▸ **Work instruction**
Take every line from the listing below that contains "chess".

——————

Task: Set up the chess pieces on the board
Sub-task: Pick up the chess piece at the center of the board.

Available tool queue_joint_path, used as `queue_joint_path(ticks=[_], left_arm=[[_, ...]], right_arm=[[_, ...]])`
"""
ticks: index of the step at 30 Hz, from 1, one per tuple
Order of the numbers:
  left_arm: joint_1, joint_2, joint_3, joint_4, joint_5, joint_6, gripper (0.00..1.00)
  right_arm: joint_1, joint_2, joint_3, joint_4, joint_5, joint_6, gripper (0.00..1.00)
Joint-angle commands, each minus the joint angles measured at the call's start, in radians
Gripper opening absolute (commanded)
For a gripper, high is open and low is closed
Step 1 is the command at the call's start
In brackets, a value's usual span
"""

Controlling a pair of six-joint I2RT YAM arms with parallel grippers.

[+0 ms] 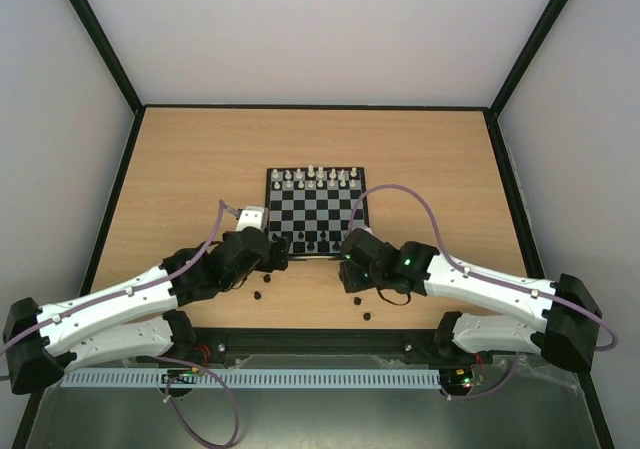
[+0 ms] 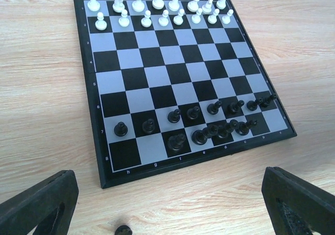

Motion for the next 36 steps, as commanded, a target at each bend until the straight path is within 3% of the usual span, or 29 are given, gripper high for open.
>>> queue_joint_path(ticks=[1,6,19,36], left_arm=[[0.019,-0.023,-0.029,0.014,0.024,0.039,0.99],[0.040,-0.027,-0.042,0.033,0.056,0.065,0.99],[0.062,0.006,-0.069,0.084,0.096,0.069,0.99],[0.064,0.016,-0.059,0.081,0.103,0.067,0.99]], right_arm=[[0.054,0.011,-0.058,-0.061,-0.014,0.102,0.54],[0.115,0.049,-0.102,-0.053,-0.012,0.154,0.46],[0.134,0.100,-0.140,-0.030,-0.016,0.138,0.43],[0.133,0.154,-0.128,0.000,0.018,0.113,0.21]])
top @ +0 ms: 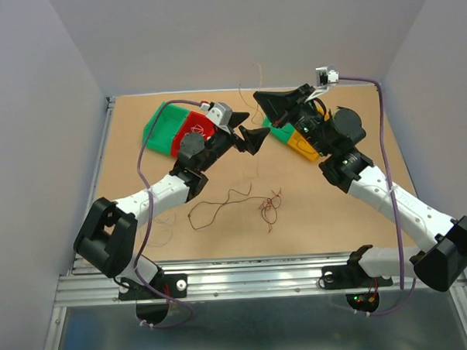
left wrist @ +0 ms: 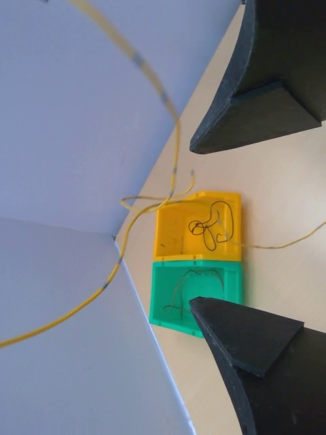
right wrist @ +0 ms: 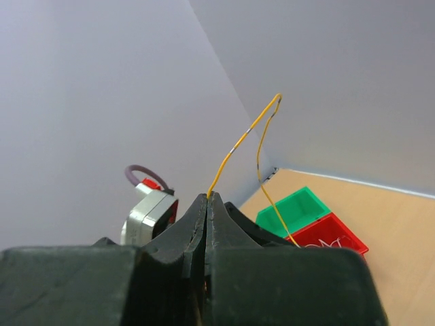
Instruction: Untangle the cables
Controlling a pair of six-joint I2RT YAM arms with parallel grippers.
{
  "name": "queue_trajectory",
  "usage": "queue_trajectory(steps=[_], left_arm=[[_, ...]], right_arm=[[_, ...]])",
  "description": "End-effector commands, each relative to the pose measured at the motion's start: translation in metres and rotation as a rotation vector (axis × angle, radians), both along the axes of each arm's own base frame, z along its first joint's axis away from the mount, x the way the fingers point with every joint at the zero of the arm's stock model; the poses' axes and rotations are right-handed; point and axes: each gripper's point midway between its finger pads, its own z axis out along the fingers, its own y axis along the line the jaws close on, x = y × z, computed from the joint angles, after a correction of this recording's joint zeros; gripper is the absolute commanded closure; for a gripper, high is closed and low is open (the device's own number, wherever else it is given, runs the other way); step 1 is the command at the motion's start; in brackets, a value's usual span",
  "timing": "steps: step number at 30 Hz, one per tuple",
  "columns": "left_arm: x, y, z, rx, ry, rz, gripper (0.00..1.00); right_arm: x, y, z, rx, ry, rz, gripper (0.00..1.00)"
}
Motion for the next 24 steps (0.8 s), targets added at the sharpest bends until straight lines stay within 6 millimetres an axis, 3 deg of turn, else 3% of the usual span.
queue_trajectory(steps=[1, 11, 13, 17, 21, 24], left_arm=[[-0.009, -0.002, 0.050, -0.114, -0.103, -0.079, 0.02], [-0.021, 0.013, 0.076, -0.181, -0.237, -0.050, 0.02], [-0.024, 0.017, 0.074, -0.180, -0.250, -0.042, 0.03], [-0.025, 0.022, 0.079, -0.184, -0.276, -0.021, 0.14], [-0.023, 0.026, 0.078, -0.191, -0.270, -0.002, 0.40], [-0.020, 0.037, 0.082, -0.217, -0.286, 0.049, 0.46]], right_arm=[[-0.012, -0.002, 0.039, 0.066, -0.087, 0.004, 1.00], [-0.014, 0.003, 0.033, 0.101, -0.075, 0.015, 1.00], [-0.014, 0.004, 0.031, 0.105, -0.069, 0.016, 0.99], [-0.013, 0.009, 0.026, 0.106, -0.062, 0.025, 0.99], [-0.015, 0.015, 0.021, 0.104, -0.057, 0.040, 0.99], [-0.015, 0.016, 0.012, 0.108, -0.047, 0.046, 1.00]])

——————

▸ **Response area**
Task: Set up the chess pieces on the board
Sub-task: Pick up the chess piece at the center of the board.

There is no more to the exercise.